How to complete this task:
Out of the data below, copy every line with the string "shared".

Stored data:

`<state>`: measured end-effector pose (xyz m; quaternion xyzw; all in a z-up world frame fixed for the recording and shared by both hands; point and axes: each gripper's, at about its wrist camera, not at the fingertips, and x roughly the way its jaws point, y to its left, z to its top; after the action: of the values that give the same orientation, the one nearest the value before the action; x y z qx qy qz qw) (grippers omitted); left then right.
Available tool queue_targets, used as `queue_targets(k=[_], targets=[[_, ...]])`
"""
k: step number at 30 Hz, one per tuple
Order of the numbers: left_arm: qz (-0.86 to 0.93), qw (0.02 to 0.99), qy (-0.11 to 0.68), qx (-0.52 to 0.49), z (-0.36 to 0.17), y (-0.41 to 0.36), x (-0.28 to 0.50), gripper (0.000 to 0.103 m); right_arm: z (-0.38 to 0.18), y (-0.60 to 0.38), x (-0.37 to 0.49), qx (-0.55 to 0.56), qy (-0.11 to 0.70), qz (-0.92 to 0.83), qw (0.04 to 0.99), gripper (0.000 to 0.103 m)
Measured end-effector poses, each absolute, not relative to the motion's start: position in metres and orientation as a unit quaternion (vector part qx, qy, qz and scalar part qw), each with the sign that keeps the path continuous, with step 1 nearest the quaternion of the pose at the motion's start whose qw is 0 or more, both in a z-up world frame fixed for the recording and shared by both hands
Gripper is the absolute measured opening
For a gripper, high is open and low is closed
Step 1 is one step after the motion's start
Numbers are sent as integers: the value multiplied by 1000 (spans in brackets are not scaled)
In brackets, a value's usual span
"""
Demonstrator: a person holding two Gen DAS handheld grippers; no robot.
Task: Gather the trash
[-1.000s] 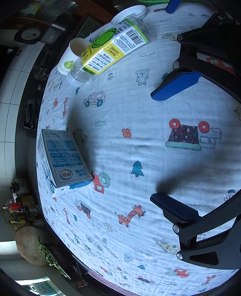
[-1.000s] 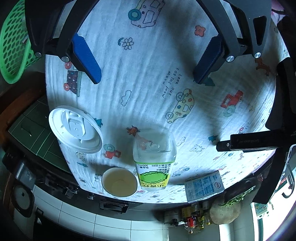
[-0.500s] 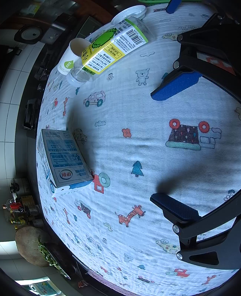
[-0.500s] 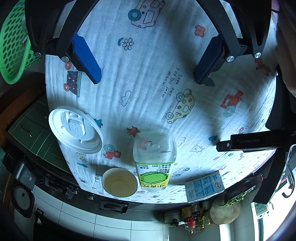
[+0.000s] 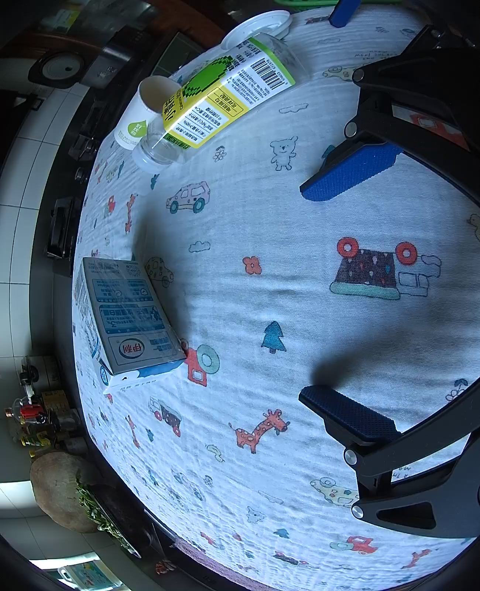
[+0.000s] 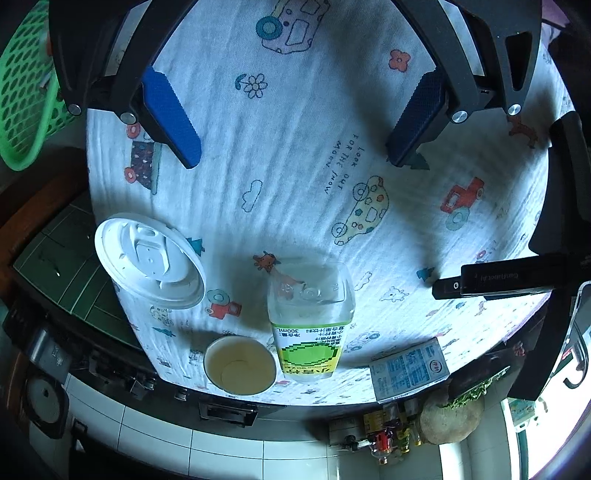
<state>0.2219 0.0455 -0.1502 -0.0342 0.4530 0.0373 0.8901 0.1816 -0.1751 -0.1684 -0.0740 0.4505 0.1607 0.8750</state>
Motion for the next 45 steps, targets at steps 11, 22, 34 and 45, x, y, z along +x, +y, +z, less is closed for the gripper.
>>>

Task output:
`<state>`: measured end-effector pose (xyz m; quaternion xyzw; all in a z-up world frame fixed for the recording and shared by both hands; point and axes: each gripper's, at about its wrist camera, not at the fingertips, and x roughly the way its jaws point, y to its left, z to its top; after the action: of the values that give the same orientation, the one nearest the value before the action; x y z qx qy qz qw) (grippers omitted); left then right.
Measured end-effector poses, each absolute, not relative to the motion's start: position in metres and orientation as a unit quaternion (vector part qx, qy, qz and scalar part qw), each with the sign that keeps the path continuous, with step 1 nearest the quaternion of the pose at the motion's start whose qw is 0 or more, both in a z-up world frame fixed for the recording and shared by both hands

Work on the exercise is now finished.